=== Section Start ===
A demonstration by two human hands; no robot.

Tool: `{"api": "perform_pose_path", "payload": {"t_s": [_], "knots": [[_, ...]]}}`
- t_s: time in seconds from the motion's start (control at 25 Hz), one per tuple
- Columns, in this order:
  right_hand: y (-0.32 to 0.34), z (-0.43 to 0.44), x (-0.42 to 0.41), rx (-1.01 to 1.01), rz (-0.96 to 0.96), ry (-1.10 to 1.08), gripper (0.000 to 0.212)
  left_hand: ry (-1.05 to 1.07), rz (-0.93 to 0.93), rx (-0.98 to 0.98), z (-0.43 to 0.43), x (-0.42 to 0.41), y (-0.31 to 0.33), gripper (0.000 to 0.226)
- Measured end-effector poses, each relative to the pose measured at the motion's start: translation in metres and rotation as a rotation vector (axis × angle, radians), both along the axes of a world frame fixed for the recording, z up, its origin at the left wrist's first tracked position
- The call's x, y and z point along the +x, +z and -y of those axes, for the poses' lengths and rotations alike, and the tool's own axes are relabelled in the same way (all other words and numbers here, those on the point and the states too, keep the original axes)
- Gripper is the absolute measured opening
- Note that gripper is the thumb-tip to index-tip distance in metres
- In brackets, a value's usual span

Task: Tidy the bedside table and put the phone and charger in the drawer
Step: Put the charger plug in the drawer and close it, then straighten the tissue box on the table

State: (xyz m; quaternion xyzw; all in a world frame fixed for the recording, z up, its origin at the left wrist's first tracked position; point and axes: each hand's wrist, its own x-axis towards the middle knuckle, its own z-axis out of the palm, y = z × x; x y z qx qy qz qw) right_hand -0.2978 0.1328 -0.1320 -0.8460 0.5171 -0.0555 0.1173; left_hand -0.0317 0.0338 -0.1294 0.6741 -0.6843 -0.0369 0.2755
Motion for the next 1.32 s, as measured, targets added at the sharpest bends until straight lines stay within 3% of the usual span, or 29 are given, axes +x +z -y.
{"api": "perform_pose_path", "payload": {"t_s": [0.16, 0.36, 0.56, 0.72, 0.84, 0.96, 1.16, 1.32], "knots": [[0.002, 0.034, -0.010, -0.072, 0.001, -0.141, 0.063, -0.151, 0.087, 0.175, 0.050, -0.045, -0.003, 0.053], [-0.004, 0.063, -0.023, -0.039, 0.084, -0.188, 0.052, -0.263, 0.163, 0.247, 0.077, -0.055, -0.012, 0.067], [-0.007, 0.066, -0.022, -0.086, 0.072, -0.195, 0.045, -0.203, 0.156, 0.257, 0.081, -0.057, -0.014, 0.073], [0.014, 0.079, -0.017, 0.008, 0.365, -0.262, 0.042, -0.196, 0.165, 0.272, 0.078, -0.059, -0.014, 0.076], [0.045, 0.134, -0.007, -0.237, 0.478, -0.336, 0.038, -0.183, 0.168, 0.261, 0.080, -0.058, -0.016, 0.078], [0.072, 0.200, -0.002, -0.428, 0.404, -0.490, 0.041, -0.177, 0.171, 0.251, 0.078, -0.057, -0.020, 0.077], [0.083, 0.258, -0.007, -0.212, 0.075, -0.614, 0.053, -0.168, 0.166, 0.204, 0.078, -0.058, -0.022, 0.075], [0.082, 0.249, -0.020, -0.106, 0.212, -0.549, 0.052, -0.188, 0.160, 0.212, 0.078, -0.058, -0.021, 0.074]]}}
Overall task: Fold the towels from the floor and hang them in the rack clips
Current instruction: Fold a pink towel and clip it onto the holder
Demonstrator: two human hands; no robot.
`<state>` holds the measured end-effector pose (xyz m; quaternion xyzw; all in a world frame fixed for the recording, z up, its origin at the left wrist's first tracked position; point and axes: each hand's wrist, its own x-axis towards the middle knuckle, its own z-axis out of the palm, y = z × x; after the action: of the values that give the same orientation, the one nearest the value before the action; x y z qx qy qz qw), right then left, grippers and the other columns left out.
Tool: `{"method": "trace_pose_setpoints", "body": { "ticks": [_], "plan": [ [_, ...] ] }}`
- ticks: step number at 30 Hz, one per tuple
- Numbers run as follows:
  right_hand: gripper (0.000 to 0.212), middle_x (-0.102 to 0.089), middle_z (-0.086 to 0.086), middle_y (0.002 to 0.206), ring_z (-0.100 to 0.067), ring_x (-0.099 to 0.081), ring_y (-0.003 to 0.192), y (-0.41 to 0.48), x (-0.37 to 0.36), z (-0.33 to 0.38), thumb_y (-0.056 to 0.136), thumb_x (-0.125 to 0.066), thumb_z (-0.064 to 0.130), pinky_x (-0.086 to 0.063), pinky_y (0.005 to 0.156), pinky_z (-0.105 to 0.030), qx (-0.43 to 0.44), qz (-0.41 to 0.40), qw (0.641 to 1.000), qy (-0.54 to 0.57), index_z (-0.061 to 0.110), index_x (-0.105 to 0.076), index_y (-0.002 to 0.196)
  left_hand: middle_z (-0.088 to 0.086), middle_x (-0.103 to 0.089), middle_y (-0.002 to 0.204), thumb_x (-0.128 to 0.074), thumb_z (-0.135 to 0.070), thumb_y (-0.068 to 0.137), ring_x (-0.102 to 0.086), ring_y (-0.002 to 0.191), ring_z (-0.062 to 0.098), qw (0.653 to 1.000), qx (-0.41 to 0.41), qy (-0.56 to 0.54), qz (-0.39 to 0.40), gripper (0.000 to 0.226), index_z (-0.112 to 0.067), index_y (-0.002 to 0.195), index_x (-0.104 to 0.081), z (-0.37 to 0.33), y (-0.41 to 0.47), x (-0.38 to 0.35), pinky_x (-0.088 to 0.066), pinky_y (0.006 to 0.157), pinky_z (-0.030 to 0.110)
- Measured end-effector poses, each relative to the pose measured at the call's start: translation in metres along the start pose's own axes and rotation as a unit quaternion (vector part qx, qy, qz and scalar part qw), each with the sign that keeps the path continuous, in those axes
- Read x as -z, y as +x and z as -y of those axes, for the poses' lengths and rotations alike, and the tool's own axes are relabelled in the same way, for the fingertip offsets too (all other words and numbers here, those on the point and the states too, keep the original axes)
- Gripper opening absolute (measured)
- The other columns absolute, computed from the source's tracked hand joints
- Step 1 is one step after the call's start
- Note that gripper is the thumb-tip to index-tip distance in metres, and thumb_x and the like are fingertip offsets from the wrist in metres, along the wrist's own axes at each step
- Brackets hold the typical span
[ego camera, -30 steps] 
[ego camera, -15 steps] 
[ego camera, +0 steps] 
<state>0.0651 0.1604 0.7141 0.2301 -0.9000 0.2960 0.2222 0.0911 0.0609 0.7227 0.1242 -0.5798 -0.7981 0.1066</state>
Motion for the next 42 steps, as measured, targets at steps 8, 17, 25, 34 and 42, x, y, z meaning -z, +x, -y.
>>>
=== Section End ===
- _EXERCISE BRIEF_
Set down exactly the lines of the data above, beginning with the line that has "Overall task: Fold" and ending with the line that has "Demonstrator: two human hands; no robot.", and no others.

- _ANSWER TO THIS TASK_
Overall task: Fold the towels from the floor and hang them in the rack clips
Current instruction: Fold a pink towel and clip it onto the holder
Demonstrator: two human hands; no robot.

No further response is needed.